*AIM OF THE TASK:* Below are several records. Retype exactly those lines running from the one with "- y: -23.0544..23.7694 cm" through the one with "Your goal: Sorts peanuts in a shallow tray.", end lines included, and no others.

▶

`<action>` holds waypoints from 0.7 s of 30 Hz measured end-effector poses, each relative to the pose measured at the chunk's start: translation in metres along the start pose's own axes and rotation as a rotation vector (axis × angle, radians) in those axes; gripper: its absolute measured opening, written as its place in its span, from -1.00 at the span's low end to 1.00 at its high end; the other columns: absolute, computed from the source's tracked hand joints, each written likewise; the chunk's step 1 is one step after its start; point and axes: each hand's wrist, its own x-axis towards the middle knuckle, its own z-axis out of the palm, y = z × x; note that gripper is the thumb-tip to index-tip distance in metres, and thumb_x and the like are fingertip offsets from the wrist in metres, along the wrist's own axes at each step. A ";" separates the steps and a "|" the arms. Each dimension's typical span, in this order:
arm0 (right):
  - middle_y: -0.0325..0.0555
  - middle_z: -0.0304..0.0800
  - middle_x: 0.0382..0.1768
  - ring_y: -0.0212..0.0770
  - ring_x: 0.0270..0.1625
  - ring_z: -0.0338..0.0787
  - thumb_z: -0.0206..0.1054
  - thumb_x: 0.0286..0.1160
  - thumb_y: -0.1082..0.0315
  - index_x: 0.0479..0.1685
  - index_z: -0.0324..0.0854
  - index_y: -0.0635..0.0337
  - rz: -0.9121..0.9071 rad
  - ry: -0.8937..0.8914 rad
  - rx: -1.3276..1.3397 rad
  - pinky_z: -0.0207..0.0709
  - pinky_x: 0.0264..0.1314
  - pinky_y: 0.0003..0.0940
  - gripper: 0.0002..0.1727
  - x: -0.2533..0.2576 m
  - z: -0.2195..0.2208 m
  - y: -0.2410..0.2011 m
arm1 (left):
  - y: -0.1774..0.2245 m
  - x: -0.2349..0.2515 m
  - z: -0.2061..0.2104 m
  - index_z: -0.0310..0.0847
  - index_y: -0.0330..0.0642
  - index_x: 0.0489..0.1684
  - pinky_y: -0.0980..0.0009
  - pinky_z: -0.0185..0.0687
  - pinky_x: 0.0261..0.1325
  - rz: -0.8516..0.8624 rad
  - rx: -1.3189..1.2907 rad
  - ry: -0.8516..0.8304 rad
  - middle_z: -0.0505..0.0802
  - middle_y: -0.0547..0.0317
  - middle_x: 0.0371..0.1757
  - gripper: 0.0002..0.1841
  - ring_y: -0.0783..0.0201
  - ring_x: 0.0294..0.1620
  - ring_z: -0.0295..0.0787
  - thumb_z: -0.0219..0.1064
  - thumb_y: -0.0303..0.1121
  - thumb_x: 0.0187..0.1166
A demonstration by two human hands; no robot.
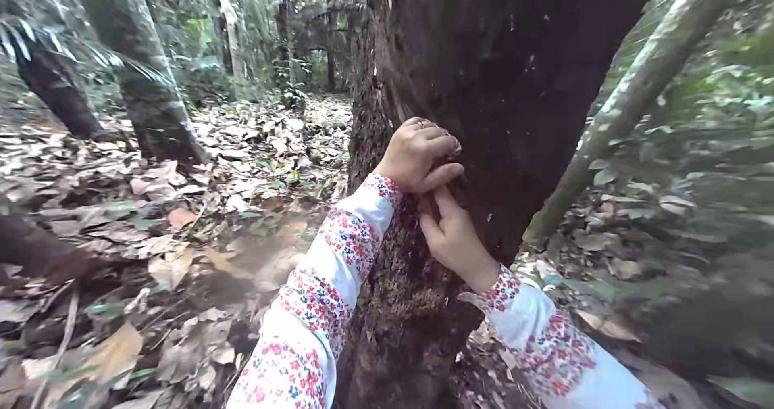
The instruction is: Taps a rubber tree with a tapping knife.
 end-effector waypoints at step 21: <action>0.24 0.74 -0.10 0.04 -0.28 0.77 0.03 0.74 0.47 0.75 0.22 0.25 0.395 -0.139 -0.376 0.66 -0.19 0.01 -0.43 0.081 0.032 -0.079 | -0.075 0.017 -0.022 0.64 -0.35 -0.66 0.45 0.50 -0.39 -0.159 -0.495 0.294 0.71 0.18 -0.65 -0.39 0.51 -0.57 0.59 -0.06 -0.11 0.77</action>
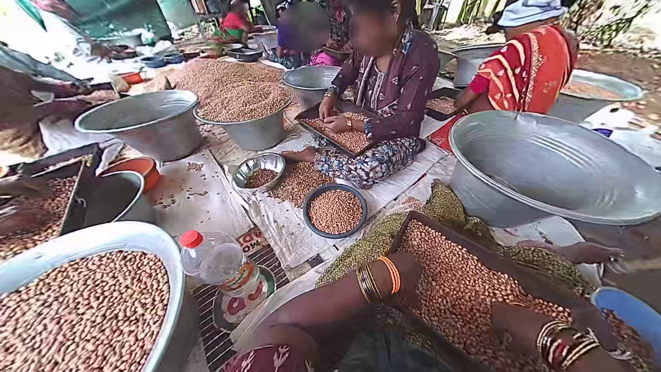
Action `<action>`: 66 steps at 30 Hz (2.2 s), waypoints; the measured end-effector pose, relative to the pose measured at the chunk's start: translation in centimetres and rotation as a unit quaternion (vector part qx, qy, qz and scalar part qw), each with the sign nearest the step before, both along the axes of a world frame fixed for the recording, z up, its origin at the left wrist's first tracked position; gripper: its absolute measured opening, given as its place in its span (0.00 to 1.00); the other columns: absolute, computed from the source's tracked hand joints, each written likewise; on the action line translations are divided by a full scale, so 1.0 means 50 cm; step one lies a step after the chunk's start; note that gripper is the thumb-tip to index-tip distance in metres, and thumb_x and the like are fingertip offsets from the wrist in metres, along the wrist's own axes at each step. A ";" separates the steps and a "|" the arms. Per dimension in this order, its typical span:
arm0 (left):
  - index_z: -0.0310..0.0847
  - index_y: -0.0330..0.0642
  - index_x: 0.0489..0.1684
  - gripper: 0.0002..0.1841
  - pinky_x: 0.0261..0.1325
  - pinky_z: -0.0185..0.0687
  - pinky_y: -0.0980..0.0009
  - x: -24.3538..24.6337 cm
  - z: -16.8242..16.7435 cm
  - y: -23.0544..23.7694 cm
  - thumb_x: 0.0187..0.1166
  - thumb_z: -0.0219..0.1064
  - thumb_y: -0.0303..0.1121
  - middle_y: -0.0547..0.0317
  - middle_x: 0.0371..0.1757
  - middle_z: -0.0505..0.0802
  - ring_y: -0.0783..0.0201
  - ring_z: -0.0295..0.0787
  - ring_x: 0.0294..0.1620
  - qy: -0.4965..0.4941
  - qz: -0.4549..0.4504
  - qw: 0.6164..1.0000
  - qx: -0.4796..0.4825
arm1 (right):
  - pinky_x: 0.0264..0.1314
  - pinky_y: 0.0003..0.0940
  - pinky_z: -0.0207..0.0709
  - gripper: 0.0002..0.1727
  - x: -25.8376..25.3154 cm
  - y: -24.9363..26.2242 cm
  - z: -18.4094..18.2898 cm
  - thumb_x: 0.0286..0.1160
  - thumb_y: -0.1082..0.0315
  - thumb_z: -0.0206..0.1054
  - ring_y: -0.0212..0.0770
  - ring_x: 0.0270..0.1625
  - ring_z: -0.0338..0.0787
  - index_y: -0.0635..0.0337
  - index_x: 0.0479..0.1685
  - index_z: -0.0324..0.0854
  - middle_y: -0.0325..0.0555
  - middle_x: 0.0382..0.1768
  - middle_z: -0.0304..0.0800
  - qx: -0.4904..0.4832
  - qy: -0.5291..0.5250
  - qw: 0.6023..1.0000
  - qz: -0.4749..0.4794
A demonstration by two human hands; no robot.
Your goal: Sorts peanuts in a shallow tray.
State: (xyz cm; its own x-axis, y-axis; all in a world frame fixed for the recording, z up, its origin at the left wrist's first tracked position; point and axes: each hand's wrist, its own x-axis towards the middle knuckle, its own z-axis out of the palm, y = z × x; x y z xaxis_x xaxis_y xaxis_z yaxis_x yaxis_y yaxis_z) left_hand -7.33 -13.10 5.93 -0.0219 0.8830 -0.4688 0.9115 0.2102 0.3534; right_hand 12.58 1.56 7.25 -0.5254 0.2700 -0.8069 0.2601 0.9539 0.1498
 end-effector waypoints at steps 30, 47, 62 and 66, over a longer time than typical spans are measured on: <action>0.87 0.32 0.57 0.13 0.62 0.81 0.31 -0.006 0.016 0.215 0.84 0.63 0.29 0.33 0.62 0.90 0.33 0.88 0.65 0.113 0.219 0.968 0.051 | 0.56 0.54 0.79 0.15 0.070 0.141 -0.059 0.84 0.66 0.65 0.53 0.43 0.88 0.68 0.58 0.87 0.59 0.39 0.91 -0.201 0.397 0.873 -0.199; 0.87 0.34 0.54 0.11 0.62 0.80 0.32 -0.049 -0.031 0.202 0.81 0.64 0.27 0.36 0.60 0.91 0.35 0.88 0.65 0.072 0.131 0.989 -0.003 | 0.71 0.53 0.77 0.13 0.031 0.129 -0.101 0.81 0.68 0.67 0.56 0.61 0.89 0.70 0.53 0.88 0.62 0.55 0.90 -0.153 0.376 0.886 -0.225; 0.87 0.35 0.60 0.16 0.72 0.76 0.34 -0.044 -0.057 0.213 0.83 0.67 0.37 0.38 0.63 0.91 0.39 0.86 0.70 0.024 0.075 0.996 0.036 | 0.61 0.68 0.81 0.21 -0.058 0.012 -0.088 0.90 0.63 0.54 0.66 0.62 0.91 0.54 0.77 0.75 0.63 0.59 0.91 -0.063 0.303 0.915 -0.257; 0.87 0.36 0.61 0.15 0.73 0.75 0.35 -0.035 -0.053 0.217 0.85 0.65 0.35 0.39 0.65 0.90 0.39 0.85 0.71 0.031 0.060 0.997 0.030 | 0.65 0.68 0.79 0.23 -0.030 0.065 -0.084 0.89 0.64 0.54 0.68 0.67 0.88 0.60 0.80 0.72 0.67 0.65 0.87 0.023 0.284 0.889 -0.360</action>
State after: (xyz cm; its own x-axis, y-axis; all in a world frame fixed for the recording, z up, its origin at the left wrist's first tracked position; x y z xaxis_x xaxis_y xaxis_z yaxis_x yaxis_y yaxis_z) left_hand -9.09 -2.25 3.29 -0.1566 0.8986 -0.4098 0.9011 0.2998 0.3132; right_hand 11.09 4.80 3.02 -0.5227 0.7259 -0.4470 0.8459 0.5068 -0.1661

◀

*RESPONSE AREA:*
  - y: -23.0544..23.7694 cm
  - thumb_x: 0.0187..0.1166
  - thumb_z: -0.0219..0.1064
  - thumb_y: -0.0303..0.1121
  - middle_y: -0.0547..0.0317
  - middle_x: 0.0371..0.1757
  - middle_z: -0.0505..0.0802
  - ring_y: -0.0783..0.0201
  - ring_z: -0.0295..0.0787
  - ring_x: 0.0294..0.1620
  - qy: -0.4965..0.4941
  - qz: -0.4549..0.4504
  - qw: 0.6164..1.0000
  - qx: -0.4796..0.4825
arm1 (right):
  - pinky_x: 0.0264..0.1314
  - pinky_y: 0.0003..0.0940
  - pinky_z: -0.0207..0.0709
  - gripper: 0.0002..0.1727
  - x: -25.8376..25.3154 cm
  - y: -24.9363..26.2242 cm
  - z: -18.4094..18.2898 cm
  - thumb_x: 0.0286..0.1160
  - thumb_y: -0.1082..0.0315
  - thumb_z: -0.0206..0.1054
  - ring_y: -0.0212..0.0770
  - ring_x: 0.0270..0.1625
  - ring_z: -0.0338..0.0787
  - index_y: -0.0635..0.0337
  - index_x: 0.0479..0.1685
  - index_z: -0.0324..0.0854
  - middle_y: -0.0325..0.0555
  - middle_x: 0.0382..0.1768
  - middle_z: -0.0304..0.0800
  - qx: -0.4904..0.4832
  - qy: -0.5291..0.5250
  - qw: 0.6023..1.0000
  - qz: -0.4749..0.4794
A demonstration by two human hands; no robot.
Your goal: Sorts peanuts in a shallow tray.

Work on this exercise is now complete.